Senior spring plays are pretty wonderful; college acceptances are in, tree's are in bloom, and there is a kind of frenzied rush among the soon-to-graduate teens. Can you squeeze one last romance into the dwindling high school year? I had the part of Beauregard Jackson Pickett Burnside, Mame's suitor and an oil baron to boot. The lead role of Mame was played by Brooke Brown, now Brooke Dillman, a reasonably famous and enormously talented comedian and actor who was a regular on Blue Collar TV, showed up in Super Bad as the Home Economics Teacher, and makes me laugh so hard I can't breathe on the Wayne Brady Show. I still have a photo of Brooke kissing me on stage during the show (my first and last stage kiss) and I feel that this is as close as I have to come to the lips of true celebrity.

So, after the play, we were all heading to our cars when the Tornado sirens went off. They were the same sirens that had been in place as nuclear attack warnings since the start of the Cold War, and I had grown up hearing them often. Tornados rarely hit the Kansas City suburbs, but still the sirens were tested the first Wednesday of every month. When I was younger I often worked predictable wailings into make believe games with toy soldiers at war defending democracy and freedom.

But this was different. It wasn't 2 pm on a Wednesday. It was a oddly quiet, star-less Thursday night, the air so electric that the hairs on my arms stood upright. Nevertheless, we'd pretty much grown up with this. My parents, who met in high school in Kansas City, rarely went to the basement even when a twister had been sited.

A twister has been sited. That's what the sirens mean. They mean that a funnel cloud has been detected in something like a 25 mile radius of whever you're standing when you hear the sirens.

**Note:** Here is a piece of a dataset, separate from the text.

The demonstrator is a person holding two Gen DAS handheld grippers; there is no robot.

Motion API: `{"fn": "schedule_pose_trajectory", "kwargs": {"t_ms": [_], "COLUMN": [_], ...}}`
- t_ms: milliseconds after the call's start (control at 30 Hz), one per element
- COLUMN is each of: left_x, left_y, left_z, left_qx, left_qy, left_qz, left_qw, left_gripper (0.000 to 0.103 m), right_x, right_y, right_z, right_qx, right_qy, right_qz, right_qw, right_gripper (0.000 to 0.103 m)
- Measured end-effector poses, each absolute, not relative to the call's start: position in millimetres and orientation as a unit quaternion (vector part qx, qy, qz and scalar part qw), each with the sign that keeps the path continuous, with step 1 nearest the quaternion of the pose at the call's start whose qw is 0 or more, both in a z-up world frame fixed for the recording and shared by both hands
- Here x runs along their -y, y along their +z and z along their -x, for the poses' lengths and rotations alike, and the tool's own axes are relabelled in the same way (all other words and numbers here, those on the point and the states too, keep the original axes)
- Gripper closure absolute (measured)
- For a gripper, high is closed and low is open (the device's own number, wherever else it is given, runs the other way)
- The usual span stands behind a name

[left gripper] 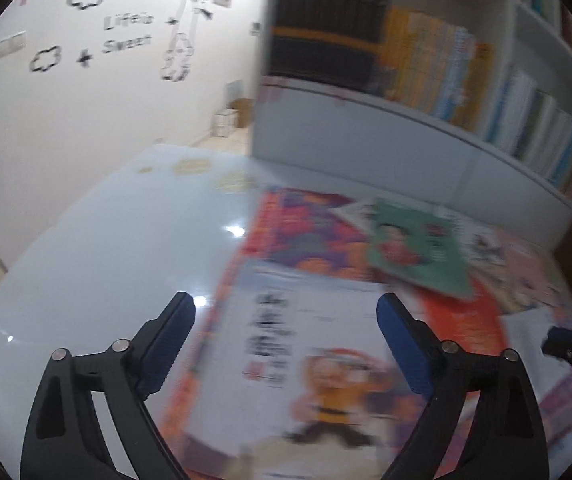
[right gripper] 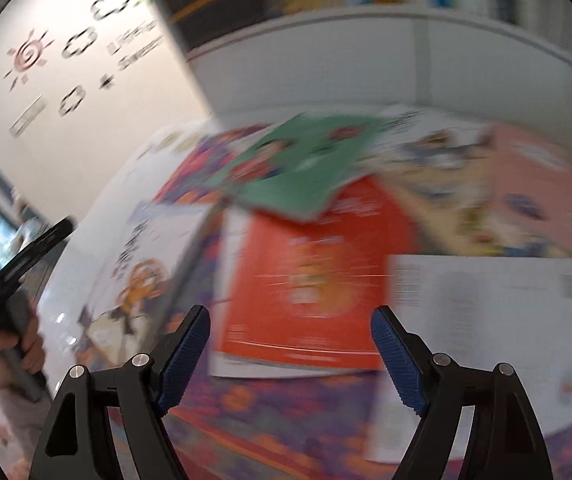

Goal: Organize books

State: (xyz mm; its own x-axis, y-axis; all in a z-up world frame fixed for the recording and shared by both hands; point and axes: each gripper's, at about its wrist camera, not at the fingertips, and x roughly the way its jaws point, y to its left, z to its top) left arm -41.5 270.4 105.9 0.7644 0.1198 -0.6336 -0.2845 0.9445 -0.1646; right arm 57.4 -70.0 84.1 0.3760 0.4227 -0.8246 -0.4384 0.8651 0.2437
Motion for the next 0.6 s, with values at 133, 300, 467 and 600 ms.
{"fn": "schedule_pose_trajectory", "kwargs": {"t_ms": [133, 300, 467, 600], "left_x": [-211.8, -134.1, -66.5, -30.9], "left_y": [116.8, 102.8, 66.2, 36.8], "left_z": [28.0, -1.2, -41.5, -67.5], "left_qx": [-0.322, -0.326, -0.349, -0.377], "left_qy": [0.079, 0.044, 0.055, 0.064], "left_qz": [0.097, 0.118, 0.115, 0.082], "left_qw": [0.938, 0.937, 0.928, 0.920], "left_gripper": [0.011, 0.009, 0.009, 0.009], "right_x": [133.2, 190.6, 220.8, 215.5], "right_y": [100.8, 87.6, 53.6, 36.7], "right_z": [-62.9, -77.6, -97.8, -114.4], "right_qx": [-0.459, -0.436, -0.434, -0.444], "right_qy": [0.189, 0.117, 0.092, 0.107], "right_qz": [0.018, 0.044, 0.033, 0.058], "right_qw": [0.868, 0.891, 0.896, 0.888], "right_gripper": [0.014, 0.011, 0.011, 0.011]}}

When this happened, when the sirens sang unexpectedly, it was called a "Tornado Warning," and I spent much of growing up learning where the shelters were in synagogues, churches, sports stadiums and educational facilities. I had learned to walk with feigned boredom through the motions of the 10 zillion drills we endured every year at school. "Tornado Watches", on the other hand, meant only the a tornado was possible. Tornado Watches were as common as the ice cream truck.

But a Warning was different.

So what did we do as we walked out of the building? None of us had more than a few miles to drive home. Do we get in our cars or head back into school? The tornado drills had never covered this particular scenario. Then, our drama teacher calmly told us that he'd feel more comfortable with our coming back into the school until the radio announced the "all-clear" bulletin.

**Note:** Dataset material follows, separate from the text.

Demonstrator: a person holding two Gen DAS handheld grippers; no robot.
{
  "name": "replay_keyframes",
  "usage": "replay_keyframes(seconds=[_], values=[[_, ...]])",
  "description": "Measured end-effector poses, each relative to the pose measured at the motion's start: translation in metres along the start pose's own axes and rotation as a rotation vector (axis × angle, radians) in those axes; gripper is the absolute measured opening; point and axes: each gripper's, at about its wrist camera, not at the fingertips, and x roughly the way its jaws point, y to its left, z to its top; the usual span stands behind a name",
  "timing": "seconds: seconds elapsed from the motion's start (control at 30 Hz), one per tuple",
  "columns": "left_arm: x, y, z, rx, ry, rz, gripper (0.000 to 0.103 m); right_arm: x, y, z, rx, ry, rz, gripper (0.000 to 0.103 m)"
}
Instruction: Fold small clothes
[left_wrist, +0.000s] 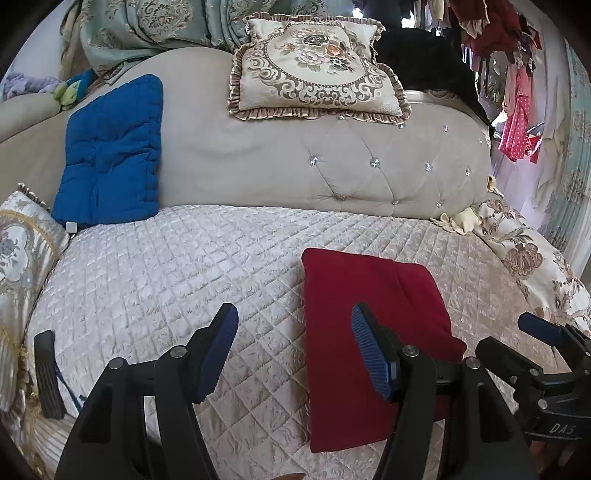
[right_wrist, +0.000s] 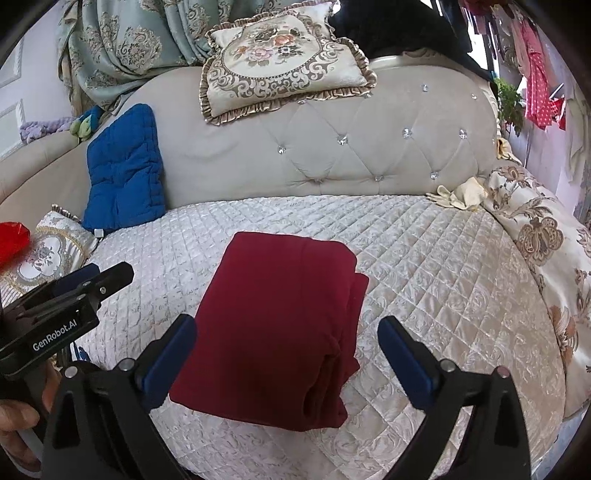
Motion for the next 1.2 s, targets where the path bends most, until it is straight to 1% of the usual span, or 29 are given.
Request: replay_keyframes(seconds=[0.3,1.2], values=[[0.001,-0.0025,-0.0015,0.007,0.004,0.002,0.043,0.0012,-0.0018,-0.0007,0.003,-0.001,-0.005,0.1],[0.0065,-0.0036,-0.0073,0.01,0.024,-0.001,0.043,0.0099,-0.0018,-0.0053,0.02,0.031,-0.006,0.1]])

This, we realized, was an invitation, from a teacher no less, for fun and camaraderie stretching far into the schoolnight with friends that would soon part ways at graduation in just a few weeks. We trotted back into the school and went to the designated shelter - the boiler room of the the circa 1958 building . The next few hours were passed singing the entire soundtrack from Grease, playing hide and seek among various plumbing devices, and stealing away for quiet moments to giggle in pairs.

Still, I'd be lying if I didn't admit that we had our ears open. We listened and we wondered what it would be like to have the roof go flying like a kite off the top of our school. I wondered if my used 1978 mustang would be turned over and over in the parking lot like a Kleenex in the wind. In retrospect, all that nonchalant fun was an attempt to mask fear. Mother Nature could get nasty fast, and we all knew it from stories and news casts that we'd heard our whole lives. It was the innocent assumed invincibility of adolescence that was challenged that night, all of us roaming the basement of our school like it was the island in Lord of the Flies. Thank God the twister didn't come.

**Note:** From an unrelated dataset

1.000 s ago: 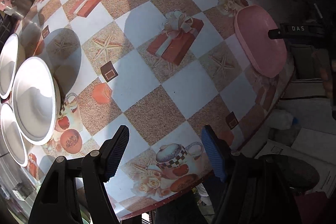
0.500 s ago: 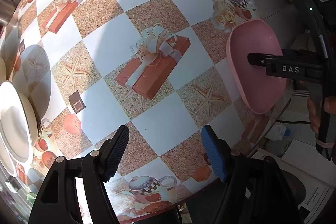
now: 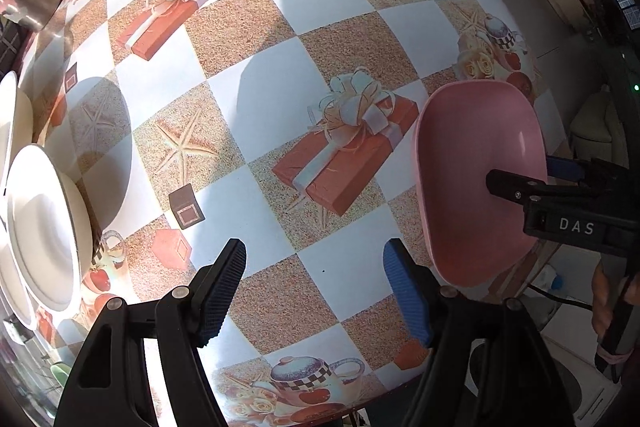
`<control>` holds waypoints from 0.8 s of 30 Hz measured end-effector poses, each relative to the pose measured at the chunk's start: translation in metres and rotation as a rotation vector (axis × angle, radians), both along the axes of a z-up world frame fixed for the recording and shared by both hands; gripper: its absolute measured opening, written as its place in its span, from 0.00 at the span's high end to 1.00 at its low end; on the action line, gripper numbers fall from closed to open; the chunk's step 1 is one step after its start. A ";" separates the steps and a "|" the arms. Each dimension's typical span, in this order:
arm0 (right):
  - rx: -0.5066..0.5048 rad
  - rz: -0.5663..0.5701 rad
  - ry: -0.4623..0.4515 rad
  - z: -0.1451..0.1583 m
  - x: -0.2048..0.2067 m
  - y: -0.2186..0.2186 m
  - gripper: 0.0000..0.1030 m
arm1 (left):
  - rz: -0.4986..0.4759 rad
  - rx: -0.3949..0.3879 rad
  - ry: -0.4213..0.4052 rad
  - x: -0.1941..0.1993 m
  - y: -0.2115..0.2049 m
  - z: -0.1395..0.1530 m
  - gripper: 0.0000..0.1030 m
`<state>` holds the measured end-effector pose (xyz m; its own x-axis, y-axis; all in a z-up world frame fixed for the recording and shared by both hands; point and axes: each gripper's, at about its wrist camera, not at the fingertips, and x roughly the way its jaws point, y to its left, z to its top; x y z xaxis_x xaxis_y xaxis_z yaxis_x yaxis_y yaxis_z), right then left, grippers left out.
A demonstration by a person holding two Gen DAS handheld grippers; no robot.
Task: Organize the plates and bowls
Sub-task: 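Move the right gripper to the pink square plate and grasp its rim, then lift the pink plate with the right gripper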
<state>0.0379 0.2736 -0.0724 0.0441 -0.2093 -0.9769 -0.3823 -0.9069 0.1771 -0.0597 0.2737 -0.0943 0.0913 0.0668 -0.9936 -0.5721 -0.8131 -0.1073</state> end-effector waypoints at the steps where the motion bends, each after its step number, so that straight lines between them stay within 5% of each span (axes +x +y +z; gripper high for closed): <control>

And now I read, daily it seems, of one and then another and still another tornado, striking down towns I grew up near and in, and my heart goes out to these towns and their citizens. I intend to help however I can.

I also should admit that I have tried to shake the giddy nostalgia I recall for that night in the boiler room at Shawnee Mission East, but I can't feel what I don't. Memories are what they are. I know, though, that I am glad, very glad, that we were not hit that night.